Home / Opinion / Columns /  The devil is in our demographics, not population growth

A few days ago, Uttar Pradesh (UP) unveiled a population policy seeking to lower the state’s total fertility rate (TFR), and maternal and infant mortality rates. The state also unwrapped a draft population control bill, promising incentives for households with only two children and punitive exclusionary measures for those with more than two. Assam’s chief minister has also made statements about adopting a two-child policy in his state. Unsurprisingly, both states are administered by Bharatiya Janata Party (BJP) governments, spurring some other BJP-ruled states to echo similar plans. A BJP member of Parliament has also promised to move a private member’s bill along similar lines. Ironies abound in these announcements, apart from missing the real economic challenge.

Let’s examine the ironies before moving to the economic policy consequences. First, the MP desirous of limiting everybody’s reproductive choices—Ravi Kishan Shukla, a former Bhojpuri film actor—has declared four offspring on the Lok Sabha website. A story shows that over 50% of UP’s elected legislators have more than two children; the draft population control bill, therefore, proposes to exclude those already in public office.

More incongruities can be found in the National Family Health Survey (NFHS), a large-scale government survey conducted among households through multiple rounds. NHFS-V, 2019-20, completed in 17 states and five Union territories so far, and slowed down by the pandemic, shows Assam’s TFR at 1.9 children per woman. This is below the 2.1 replacement rate at which a state’s population remains constant. NFHS-V data for UP is not yet available, but NFHS-IV data shows UP’s TFR in 2015-16 at 2.7, down from 4.1 during 1998-99.

Clearly, there is no population boom forcing these states to frame two-child policies. India’s large population is seen as a drag on development, but that is because myopic economic policy ensures limited resources are distributed unevenly and unfairly. There is no certainty that undemocratic laws can remedy that. BJP ally and Bihar chief minister Nitish Kumar has said that laws alone cannot achieve population control. The politics of these proposed laws, especially because the announcement comes months before UP elections, is important: BJP supporters have long believed, erroneously of course, that minorities with a higher TFR will soon outnumber the majority, thereby ignoring not only its mathematical improbability but also real data, which shows fertility rates declining across communities. BJP leaders do not disabuse their supporters of this delusion as long as it fetches votes.

Beyond electoral politics, though, politicians should be more concerned about a ticking demographic time-bomb.

India’s population boom of the past has endowed it with a collateral benefit: a demographic dividend. Examined through the lens of the ‘dependency ratio’—or the ratio of people not working/earning to the working/earning population—a demographic dividend promises to keep lowering this ratio as more people join the workforce. A dropping TFR over the years has been reducing the dependency ratio, as there are fewer children below working age dependent on the working population. A lower dependency ratio should ideally result in higher economic growth, as a larger percentage of the population is expected to be working/earning and thereby consuming and saving.

But demographic dividend has no value if at least 60-70% of the population in the 20-60 age group is not gainfully employed. Sadly, a large section of our working population is dependent on the informal economy, where income streams are patchy and unpredictable. Given the continuing economic stagnation and rising unemployment rates over the past decade, India’s demographic dividend looks like a missed opportunity.

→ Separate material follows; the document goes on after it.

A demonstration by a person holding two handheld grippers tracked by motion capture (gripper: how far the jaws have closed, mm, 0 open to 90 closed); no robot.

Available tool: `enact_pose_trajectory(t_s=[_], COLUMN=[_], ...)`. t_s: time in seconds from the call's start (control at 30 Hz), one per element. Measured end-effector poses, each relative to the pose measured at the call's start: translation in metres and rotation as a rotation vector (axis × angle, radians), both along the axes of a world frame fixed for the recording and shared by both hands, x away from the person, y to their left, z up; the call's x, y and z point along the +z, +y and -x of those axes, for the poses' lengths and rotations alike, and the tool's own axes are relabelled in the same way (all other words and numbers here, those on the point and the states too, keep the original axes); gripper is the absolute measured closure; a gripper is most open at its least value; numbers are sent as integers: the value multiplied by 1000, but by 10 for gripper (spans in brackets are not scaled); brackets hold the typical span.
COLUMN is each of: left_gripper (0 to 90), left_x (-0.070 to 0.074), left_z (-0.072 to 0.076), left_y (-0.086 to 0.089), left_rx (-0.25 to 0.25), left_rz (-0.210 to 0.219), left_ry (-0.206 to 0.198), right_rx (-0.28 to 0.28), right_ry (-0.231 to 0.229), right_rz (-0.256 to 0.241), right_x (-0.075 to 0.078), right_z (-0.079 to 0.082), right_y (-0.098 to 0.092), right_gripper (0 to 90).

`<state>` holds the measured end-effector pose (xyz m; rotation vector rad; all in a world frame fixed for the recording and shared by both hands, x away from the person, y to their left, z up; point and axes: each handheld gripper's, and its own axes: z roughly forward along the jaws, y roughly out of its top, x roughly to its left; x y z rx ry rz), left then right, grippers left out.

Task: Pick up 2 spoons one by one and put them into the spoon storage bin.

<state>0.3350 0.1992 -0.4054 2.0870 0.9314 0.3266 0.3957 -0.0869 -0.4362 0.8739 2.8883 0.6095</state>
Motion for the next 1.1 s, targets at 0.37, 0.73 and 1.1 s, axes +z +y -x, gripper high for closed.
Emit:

At the same time, improving living standards and medical advances over the past 40-50 years have prolonged life spans, thereby threatening to skew the dependency ratio at the other end of the age spectrum. According to the United Nation’s 2015 World Population Ageing report, the number of people over 60 years in India is expected to increase from 116.55 million in 2015 to over 330 million by 2050.

If there are fewer people saving currently, they will have fewer resources to support their golden years, or non-working years. Plus, with dropping fertility rates, there will be fewer people joining the workforce over the next few decades, thereby providing fewer resources to the government to finance rising social expenditure.

This is bad news for the economy. An increasing number of 60-plus people without access to adequate savings is like a future flashpoint; over 330 million is a significant vote bank and the government of the day will be under tremendous political pressure to re-route expenditure towards old age income security, thereby forcing government once again to choose between various deserving beneficiary groups. There is another sobering data point to consider: falling death rates, dropping faster than the birth-rate fall, has led to increased life expectancy, thereby requiring governments to provide safety nets for longer periods.

The agenda for these governments is unambiguous: they must urgently drum up employment opportunities, rather than hollow populist sentiments.